Why is that? Is it about genetics? I don’t think so. It’s about life style. If you choose to challenge your body and keep bending, moving and strengthening it, you are essentially telling it to keep building itself up. And it will. Research on astronauts shows that after their return back to Earth, their muscles and bones eventually, with a proper exercise and nutritional regime, return to their original strength. I can honestly tell you that in my mid-30s, I feel physically much better than I did in my mid-20s. My body feels strong and flexible and I love it. I feel happy in my skin. What I did, in addition to embarking on a super healthy way of eating, is returning to gymnastics – a sport I used to love as child but quit at the age of 14. It wasn’t easy coming back to gymnastics at 31. There were many challenges to be overcome and many lessons to be learned. But after three years, I am more then reaping the benefits. There are some amazing role models out there such as the awesome 67-year old pole dancer Greta Portanelli.

Her body looks fab – and it’s because of intense regular exercise. Research shows that intense exercise does not only slow down ageing and reduce the risk of heart disease but also improves the outcome of cancer treatments.
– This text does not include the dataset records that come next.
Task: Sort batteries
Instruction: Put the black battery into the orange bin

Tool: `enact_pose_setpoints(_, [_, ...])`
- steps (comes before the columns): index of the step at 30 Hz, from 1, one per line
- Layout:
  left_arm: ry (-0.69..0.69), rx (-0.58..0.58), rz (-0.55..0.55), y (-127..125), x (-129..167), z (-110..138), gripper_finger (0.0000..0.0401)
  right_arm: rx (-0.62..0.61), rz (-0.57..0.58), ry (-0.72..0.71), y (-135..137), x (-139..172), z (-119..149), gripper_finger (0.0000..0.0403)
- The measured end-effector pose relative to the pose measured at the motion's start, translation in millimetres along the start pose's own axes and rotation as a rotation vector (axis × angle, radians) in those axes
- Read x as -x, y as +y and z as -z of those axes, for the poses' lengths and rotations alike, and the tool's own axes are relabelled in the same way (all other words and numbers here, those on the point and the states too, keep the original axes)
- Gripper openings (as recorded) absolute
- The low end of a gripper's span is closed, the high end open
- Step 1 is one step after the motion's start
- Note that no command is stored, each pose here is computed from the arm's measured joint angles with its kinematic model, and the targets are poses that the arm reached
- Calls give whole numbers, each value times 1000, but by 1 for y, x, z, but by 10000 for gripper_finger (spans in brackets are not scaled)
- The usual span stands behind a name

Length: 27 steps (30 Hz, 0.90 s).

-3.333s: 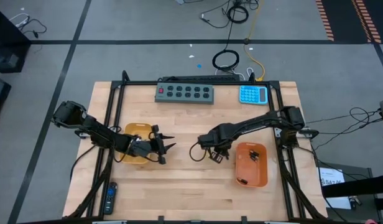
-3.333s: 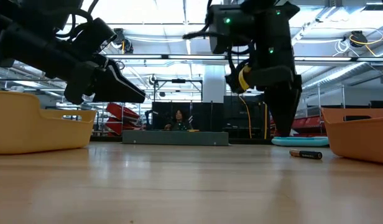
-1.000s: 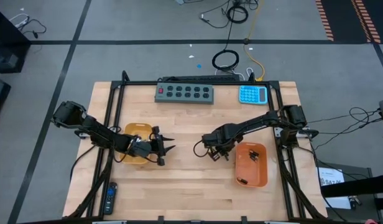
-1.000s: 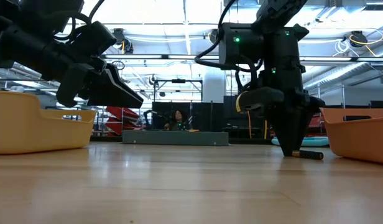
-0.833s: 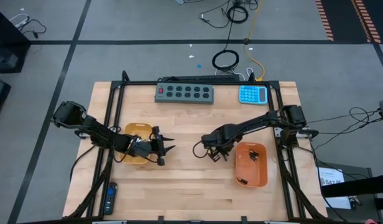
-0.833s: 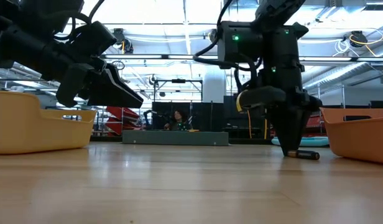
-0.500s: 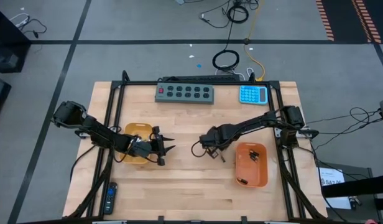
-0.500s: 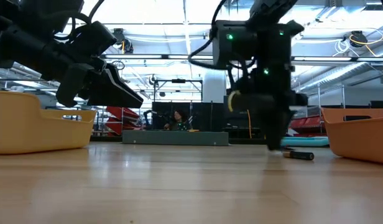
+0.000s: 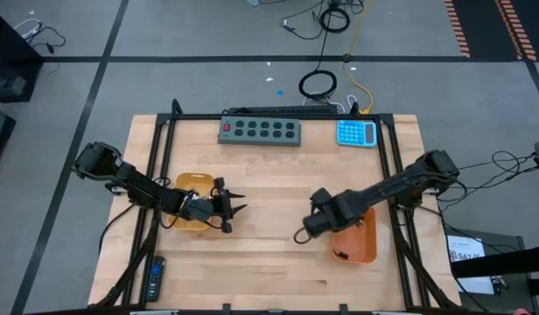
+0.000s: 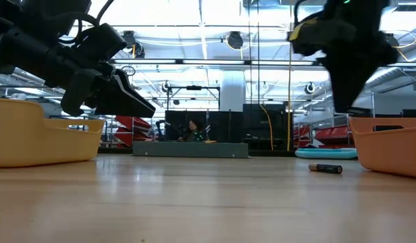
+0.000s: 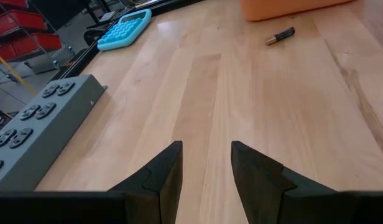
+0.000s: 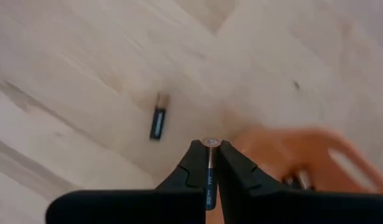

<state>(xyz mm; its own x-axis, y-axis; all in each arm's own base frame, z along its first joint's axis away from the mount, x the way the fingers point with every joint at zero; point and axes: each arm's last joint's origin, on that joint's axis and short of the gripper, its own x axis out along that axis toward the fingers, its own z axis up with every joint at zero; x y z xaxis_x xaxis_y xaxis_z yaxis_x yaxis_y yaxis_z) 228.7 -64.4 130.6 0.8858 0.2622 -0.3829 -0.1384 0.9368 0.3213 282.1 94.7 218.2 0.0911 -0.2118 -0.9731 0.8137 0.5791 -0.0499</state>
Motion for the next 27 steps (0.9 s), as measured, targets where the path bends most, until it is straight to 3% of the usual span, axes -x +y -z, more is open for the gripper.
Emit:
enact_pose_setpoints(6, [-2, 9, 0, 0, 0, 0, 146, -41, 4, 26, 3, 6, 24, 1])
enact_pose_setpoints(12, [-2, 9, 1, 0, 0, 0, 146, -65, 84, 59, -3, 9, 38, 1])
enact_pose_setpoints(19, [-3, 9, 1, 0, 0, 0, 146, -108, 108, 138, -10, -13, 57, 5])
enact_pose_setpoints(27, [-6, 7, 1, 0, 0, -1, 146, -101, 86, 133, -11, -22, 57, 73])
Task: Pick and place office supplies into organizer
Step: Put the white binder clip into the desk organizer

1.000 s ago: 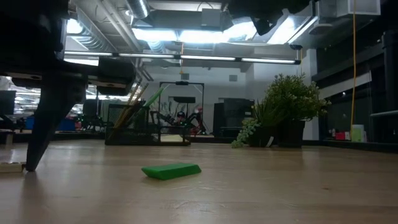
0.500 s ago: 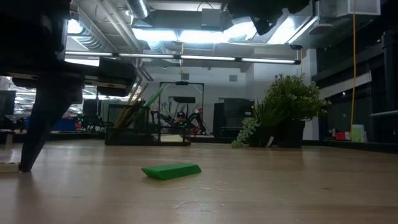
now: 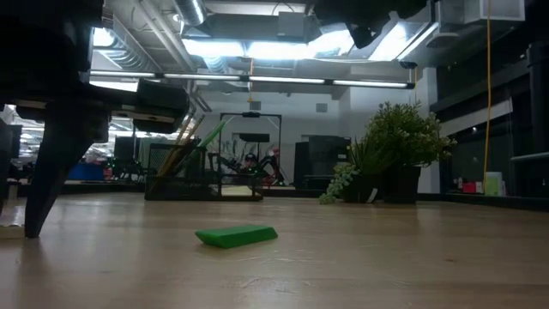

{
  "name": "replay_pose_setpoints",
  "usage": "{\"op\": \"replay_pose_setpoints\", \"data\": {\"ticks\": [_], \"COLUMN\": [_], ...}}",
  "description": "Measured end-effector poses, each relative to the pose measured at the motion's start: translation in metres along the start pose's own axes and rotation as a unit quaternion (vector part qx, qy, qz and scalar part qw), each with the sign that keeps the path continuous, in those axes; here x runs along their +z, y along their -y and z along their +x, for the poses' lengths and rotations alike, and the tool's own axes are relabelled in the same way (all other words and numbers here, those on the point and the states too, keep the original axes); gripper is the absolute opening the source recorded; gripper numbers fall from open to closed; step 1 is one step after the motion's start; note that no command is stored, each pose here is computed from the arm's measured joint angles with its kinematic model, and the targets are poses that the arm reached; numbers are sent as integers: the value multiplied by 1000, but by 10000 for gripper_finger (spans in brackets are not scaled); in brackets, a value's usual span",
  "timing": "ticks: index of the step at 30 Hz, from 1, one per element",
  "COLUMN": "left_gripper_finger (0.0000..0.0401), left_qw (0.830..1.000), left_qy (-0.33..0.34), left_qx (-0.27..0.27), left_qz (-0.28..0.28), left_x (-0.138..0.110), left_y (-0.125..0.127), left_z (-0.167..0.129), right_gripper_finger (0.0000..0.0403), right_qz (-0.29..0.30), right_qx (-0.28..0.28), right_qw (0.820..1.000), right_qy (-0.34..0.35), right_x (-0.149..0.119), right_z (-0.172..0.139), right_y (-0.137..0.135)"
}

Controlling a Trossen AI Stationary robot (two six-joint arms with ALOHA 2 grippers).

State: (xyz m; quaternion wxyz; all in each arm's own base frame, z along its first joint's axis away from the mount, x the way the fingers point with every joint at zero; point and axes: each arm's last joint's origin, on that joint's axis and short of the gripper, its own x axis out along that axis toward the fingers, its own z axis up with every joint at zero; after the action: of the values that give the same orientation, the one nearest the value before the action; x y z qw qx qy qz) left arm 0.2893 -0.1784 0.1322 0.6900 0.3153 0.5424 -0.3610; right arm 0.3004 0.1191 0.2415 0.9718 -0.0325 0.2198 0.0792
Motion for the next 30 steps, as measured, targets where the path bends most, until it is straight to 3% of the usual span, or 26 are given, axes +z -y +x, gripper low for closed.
{"op": "replay_pose_setpoints", "data": {"ticks": [9,20,30], "left_gripper_finger": [57,57,57], "left_qw": [1000,995,986], "left_qy": [12,-8,-5], "left_qx": [18,88,128], "left_qz": [-12,-39,-107], "left_x": [0,-6,-25], "left_y": [1,-1,-18], "left_z": [-14,-39,-74], "right_gripper_finger": [10,10,10], "right_qz": [1,2,3], "right_qx": [0,0,0], "right_qw": [1000,1000,1000], "right_qy": [0,1,4], "right_x": [0,0,1], "right_z": [0,0,0], "right_y": [0,0,0]}}
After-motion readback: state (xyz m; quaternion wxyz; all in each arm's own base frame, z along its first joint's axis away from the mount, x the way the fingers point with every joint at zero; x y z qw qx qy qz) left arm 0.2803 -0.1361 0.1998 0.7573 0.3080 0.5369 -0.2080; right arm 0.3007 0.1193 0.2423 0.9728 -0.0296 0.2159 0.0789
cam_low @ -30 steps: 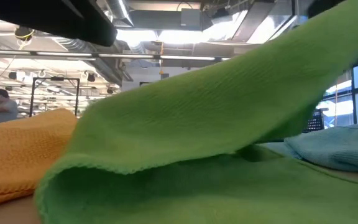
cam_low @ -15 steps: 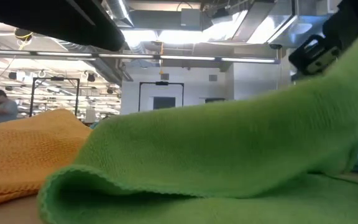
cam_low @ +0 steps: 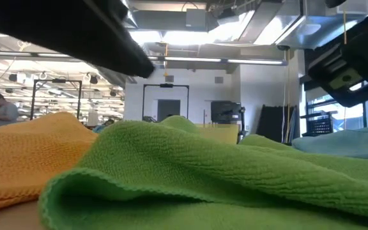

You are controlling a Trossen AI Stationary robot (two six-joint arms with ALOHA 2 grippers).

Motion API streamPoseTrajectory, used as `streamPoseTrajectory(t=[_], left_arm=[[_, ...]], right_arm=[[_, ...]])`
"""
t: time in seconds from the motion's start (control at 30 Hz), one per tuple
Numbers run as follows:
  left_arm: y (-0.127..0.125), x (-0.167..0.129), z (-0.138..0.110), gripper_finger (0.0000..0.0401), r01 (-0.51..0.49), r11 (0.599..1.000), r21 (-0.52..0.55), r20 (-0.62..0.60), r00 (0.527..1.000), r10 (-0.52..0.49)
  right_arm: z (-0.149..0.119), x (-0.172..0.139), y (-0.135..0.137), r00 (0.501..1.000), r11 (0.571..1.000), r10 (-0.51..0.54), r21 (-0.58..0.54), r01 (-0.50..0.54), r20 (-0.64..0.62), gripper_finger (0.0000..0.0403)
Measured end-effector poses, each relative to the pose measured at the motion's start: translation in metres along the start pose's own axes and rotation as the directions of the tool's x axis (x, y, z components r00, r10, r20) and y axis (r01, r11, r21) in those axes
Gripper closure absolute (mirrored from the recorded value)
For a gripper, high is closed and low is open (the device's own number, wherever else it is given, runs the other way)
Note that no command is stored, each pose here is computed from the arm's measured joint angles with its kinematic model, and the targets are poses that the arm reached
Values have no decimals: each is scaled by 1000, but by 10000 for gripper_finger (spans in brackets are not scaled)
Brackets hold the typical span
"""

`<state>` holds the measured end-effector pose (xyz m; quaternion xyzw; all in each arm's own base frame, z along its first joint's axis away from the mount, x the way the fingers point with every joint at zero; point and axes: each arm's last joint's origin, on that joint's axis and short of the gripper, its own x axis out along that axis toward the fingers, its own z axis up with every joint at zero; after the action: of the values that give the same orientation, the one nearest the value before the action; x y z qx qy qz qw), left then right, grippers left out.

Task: Fold microfiber towels
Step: Fold the green microfiber cloth

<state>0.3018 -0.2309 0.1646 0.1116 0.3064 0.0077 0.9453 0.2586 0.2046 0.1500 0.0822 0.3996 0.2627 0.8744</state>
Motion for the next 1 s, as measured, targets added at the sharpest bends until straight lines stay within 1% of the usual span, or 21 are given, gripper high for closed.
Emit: streamPoseTrajectory(t=[0.07, 0.13, 0.17, 0.23, 0.33, 0.4, 0.53, 0.57, 0.63, 0.73, 0.8, 0.87, 1.0], left_arm=[[3, 4, 3, 279, 75, 996, -42, -6, 997, -75], [3, 6, 6, 280, 188, 978, -89, -5, 982, -189], [2, 6, 7, 280, 227, 969, -101, 1, 974, -228], [-4, 2, 7, 280, 269, 959, -92, 7, 963, -269], [-15, -5, 3, 283, 292, 955, -56, -2, 956, -293], [-20, -9, 1, 286, 303, 953, -13, -12, 953, -303], [-30, -7, -8, 288, 302, 940, 160, -30, 953, -301], [-32, -4, -11, 288, 302, 935, 187, -34, 953, -301], [-34, 2, -16, 288, 313, 925, 217, -51, 949, -310], [-32, 12, -21, 288, 300, 923, 240, -70, 954, -292], [-29, 16, -22, 289, 279, 922, 268, -63, 960, -272], [-29, 20, -20, 289, 274, 916, 292, -39, 961, -275], [-32, 26, -25, 289, 314, 892, 326, -60, 948, -312]], right_arm=[[2, -3, 1, 1000, 1000, 1, -1, -1, 8, 168], [5, -7, 2, 999, 1000, -25, -1, 25, 37, 165], [6, -8, 2, 998, 999, -44, -2, 44, 52, 166], [9, -10, 1, 993, 996, -83, -3, 84, 84, 171], [10, -11, -4, 982, 988, -155, 7, 156, 110, 177], [11, -11, -8, 979, 985, -173, 14, 173, 103, 179], [13, -12, -14, 976, 983, -186, 12, 186, 110, 179], [14, -12, -14, 976, 982, -187, 9, 187, 110, 179], [14, -12, -16, 975, 982, -190, 11, 190, 111, 179], [15, -12, -17, 975, 981, -192, 13, 192, 111, 179], [14, -12, -17, 975, 981, -193, 12, 193, 111, 179], [14, -12, -17, 975, 981, -193, 11, 193, 111, 179], [14, -12, -17, 975, 981, -196, 13, 196, 103, 179]])
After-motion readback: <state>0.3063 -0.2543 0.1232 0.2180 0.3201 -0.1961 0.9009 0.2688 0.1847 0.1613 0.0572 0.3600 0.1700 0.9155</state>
There is more to moving your body then just vanity reasons.


A healthy life requires a healthy environment – both socially and naturally. To maintain our physical and emotional well-being, we need to purge our environment of toxic people and reduce our exposure to all sorts of toxic chemicals. We also want to reduce our own environmental footprint and start making environmentally friendly choices as much as we can. All of that is equally important. I believe people need to start educating themselves about very many things that would enable them to make the right choices to create an environment that really supports their highest good. I cover many of these topics on my blog. That includes learning about narcissism and stopping feeding manipulative, exploitative and narcissistic people (and gosh there are many of them), as well as understanding how our own consumer behaviour can be changed to make life on this planet more sustainable. I do believe in personal responsibility and respect to others and the environment.